Oct 6 1999
From The Space Library
NASA Administrator Daniel S. Goldin named Arthur G. Stephenson, Director of NASA's Marshall Space Flight Center (MSFC) in Huntsville, Alabama, to head the Mars Climate Orbiter Mission Failure Investigation Board. Mars Climate Orbiter had disappeared on 23 September as it entered orbit around Mars. Goldin tasked the board with independently reviewing all aspects of the mission's failure, to verify whether it had been the result of an inadequacy in NASA's interplanetary navigation systems. Preliminary findings from an internal peer review at NASA's Jet Propulsion Laboratory indicated that "a failure to recognize and correct an error in a transfer of information between the spacecraft team in Colorado and the mission navigation team in California" had caused the loss of the spacecraft. Goldin instructed the board to report its initial findings by 3 November.
NASA researchers at MSFC unveiled an experimental 50-foot (15-meter) track using magnetic levitation (maglev) technology to propel a 30-pound (13.6-kilogram) model of a spacecraft, at a speed of 60 miles (97 kilometers) per hour, in 0.5 seconds. MSFC researchers had sought to reduce launch costs, as well as to reduce space-vehicle size with the development of a maglev launch-assist system. The maglev track was theoretically capable of propelling and releasing a spacecraft at 600 miles (965 kilometers) per hour; wing design would then lift the craft and "give it a kick start" before the ignition of the rocket's engines. MSFC Manager of Launch Technologies Sherry Buschmann commented that the researchers believed the use of maglev technology could cut launch vehicle size by 20 percent. NASA's industry partner in the experimental technology was PRT Advanced Maglev Systems Inc. of Park Forest, Illinois.

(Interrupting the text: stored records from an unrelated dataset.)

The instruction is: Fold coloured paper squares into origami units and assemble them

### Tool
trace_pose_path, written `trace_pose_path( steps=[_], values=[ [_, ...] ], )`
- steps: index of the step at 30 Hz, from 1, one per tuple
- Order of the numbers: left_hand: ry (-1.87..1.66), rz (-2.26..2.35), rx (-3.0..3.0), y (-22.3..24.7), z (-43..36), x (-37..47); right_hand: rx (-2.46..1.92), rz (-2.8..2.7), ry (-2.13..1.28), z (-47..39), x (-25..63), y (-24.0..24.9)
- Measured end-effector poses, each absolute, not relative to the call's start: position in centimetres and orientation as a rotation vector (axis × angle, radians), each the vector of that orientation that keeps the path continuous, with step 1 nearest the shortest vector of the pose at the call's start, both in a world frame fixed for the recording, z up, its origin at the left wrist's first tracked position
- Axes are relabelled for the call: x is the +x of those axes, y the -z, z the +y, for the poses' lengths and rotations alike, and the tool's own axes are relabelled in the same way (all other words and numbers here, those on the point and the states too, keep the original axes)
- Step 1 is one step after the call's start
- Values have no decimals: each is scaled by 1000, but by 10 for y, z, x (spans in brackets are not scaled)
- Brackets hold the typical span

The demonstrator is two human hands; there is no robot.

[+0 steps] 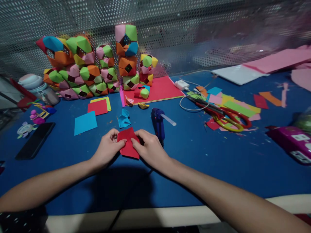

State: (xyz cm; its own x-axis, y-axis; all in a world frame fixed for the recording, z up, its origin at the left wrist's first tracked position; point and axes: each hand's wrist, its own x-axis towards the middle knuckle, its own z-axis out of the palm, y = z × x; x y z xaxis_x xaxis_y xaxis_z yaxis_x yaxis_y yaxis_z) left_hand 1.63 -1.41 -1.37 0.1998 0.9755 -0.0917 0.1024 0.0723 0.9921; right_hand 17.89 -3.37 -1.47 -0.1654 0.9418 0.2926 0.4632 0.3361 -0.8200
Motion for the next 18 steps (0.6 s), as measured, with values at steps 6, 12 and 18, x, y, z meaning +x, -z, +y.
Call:
trace_pose_path(
  steps=[6, 12, 18],
  values=[
    [-951, 1168, 1263, 11, -16, 18, -1189, -1771, -722, -33, 179, 17],
    [-936, 1171, 1237, 7, -19, 19, -1041, -1792, -639, -33, 180, 17],
    [-919, 1144, 1229, 10, -21, 22, -1040, -1758, -621, -34, 179, 15]
  ],
)
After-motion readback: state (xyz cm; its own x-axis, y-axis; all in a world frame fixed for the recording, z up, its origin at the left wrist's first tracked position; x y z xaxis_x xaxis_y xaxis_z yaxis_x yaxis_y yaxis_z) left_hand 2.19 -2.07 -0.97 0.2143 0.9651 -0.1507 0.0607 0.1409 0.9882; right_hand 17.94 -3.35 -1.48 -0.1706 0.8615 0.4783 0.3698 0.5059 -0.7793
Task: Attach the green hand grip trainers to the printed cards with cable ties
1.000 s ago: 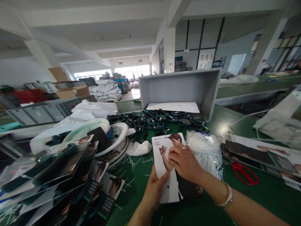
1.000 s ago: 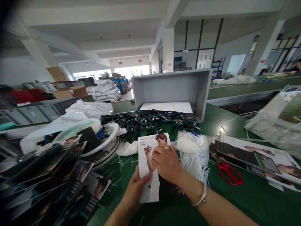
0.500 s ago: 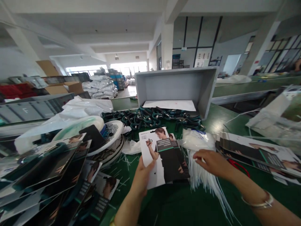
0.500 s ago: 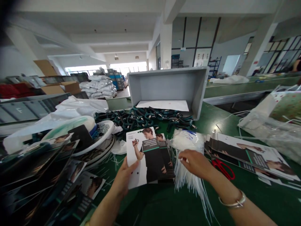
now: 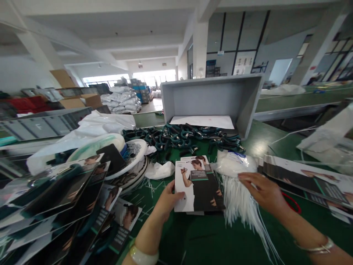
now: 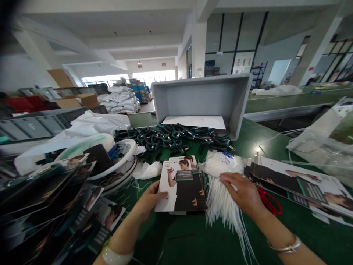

NASA released new Hubble Space Telescope (HST) images of the cores of spiral galaxies like the Milky Way, and astronomers studying the images for clues about galactic development discussed their findings at a briefing at NASA Headquarters. Two complementary surveys by independent research teams had concluded that the Hubble images confirmed the evolutionary link between a disc-like cloud of dust and gas at the center of a galaxy and a bulge of millions of stars at the center of the disc-like cloud. The central bulge stabilizes a galaxy's development, controls the birth of stars in the galaxy's core, and "holds secrets as to how and when a galaxy formed." Reynier F. Peletier of the University of Nottingham in the United Kingdom confirmed that central bulges of "more tightly wound spirals" formed at approximately the same time in the early universe. C. Marcello Carollo of Columbia University, who had led a team studying galaxies with small bulges and "bar-like structures that bisect the nucleus," had discovered that such galaxies developed more recently. Both teams had used HST's visible-light and infrared cameras to determine the stars' true colors, a measure of the age of the stars inside the galaxies' core.